[MDEV-32247] mysqld.exe has been unable to stop. Created: 2023-09-26  Updated: 2023-12-04  Resolved: 2023-12-04

Status: Closed
Project: MariaDB Server
Component/s: Platform Windows, Storage Engine - InnoDB
Affects Version/s: 10.5.22
Fix Version/s: N/A

Type: Bug Priority: Major
Reporter: kennyliao Assignee: Marko Mäkelä
Resolution: Incomplete Votes: 0
Labels: None

Attachments: PNG File ProcessMonitor.png    
Issue Links:
Relates
relates to MDEV-22577 innodb_fast_shutdown=0 fails to repor... Closed

 Description   

Stop the database instance using mysqladmin shutdown,More than 24 hours without stopping.

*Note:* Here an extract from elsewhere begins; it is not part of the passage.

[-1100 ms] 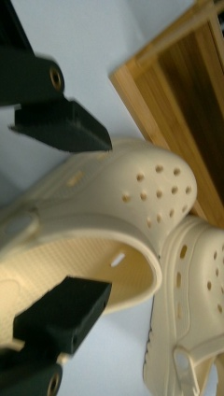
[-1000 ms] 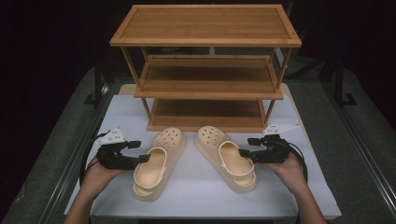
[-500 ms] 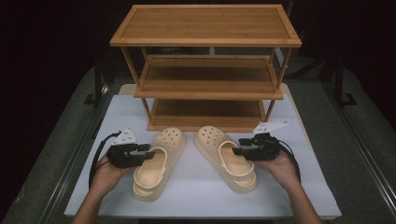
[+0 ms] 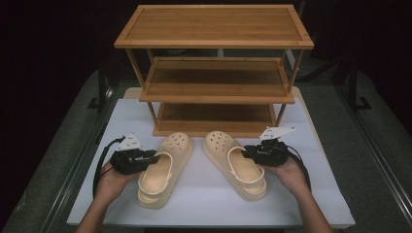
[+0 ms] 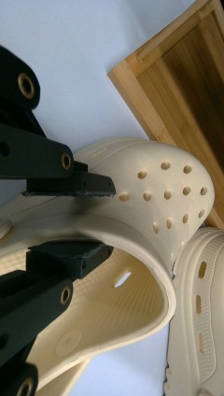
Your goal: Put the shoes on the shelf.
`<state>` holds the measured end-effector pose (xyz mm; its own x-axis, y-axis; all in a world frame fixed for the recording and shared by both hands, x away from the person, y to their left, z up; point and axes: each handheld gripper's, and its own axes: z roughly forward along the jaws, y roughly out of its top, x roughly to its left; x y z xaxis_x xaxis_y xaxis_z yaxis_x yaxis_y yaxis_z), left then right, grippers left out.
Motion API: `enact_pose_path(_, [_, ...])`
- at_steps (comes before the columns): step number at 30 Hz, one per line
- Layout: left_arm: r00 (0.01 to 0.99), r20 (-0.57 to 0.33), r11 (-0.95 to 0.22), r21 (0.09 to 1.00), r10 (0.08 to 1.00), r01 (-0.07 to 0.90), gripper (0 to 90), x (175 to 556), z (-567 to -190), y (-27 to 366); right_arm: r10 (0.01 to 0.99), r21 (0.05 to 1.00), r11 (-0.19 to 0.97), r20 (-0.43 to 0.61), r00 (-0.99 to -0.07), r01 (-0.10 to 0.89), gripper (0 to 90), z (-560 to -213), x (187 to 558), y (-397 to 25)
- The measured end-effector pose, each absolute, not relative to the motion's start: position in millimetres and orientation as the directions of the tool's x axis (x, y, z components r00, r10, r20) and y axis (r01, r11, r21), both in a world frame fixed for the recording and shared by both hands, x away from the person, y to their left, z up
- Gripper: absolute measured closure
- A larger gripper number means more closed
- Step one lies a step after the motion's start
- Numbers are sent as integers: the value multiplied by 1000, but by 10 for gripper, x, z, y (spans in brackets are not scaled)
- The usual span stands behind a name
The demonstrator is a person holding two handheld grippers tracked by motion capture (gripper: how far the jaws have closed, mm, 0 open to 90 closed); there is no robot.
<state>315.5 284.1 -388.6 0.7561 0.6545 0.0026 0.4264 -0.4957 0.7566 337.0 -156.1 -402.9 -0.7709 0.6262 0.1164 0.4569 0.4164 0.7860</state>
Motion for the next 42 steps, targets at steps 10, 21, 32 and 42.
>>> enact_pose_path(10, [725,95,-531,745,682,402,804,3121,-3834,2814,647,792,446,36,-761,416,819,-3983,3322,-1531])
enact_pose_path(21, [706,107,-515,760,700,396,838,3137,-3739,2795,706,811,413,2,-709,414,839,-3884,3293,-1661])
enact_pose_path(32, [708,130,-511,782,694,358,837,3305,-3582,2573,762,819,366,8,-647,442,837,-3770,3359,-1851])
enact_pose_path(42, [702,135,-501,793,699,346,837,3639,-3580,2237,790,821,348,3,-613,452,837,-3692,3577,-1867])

Msyqld has been unable to stop and runs until "InnoDB: FTS optimize thread exiting”

2023-09-22 9:16:30 0 [Note] C:\Server\mysql\bin\mysqld.exe (initiated by: sysdba[sysdba] @ [127.0.0.1]): Normal shutdown
2023-09-22 9:16:30 0 [Note] Event Scheduler: Killing the scheduler thread, thread id 2
2023-09-22 9:16:30 0 [Note] Event Scheduler: Waiting for the scheduler thread to reply
2023-09-22 9:16:30 0 [Note] Event Scheduler: Stopped
2023-09-22 9:16:30 0 [Note] Event Scheduler: Purging the queue. 52 events
2023-09-22 9:16:30 0 [Note] InnoDB: FTS optimize thread exiting.

The information seen by ProcessMonitor has been undergoing flushbufferfile and readfile operations



 Comments   
Comment by Daniel Black [ 2023-09-26 ]

What are your config options my_print_defaults --mysqld?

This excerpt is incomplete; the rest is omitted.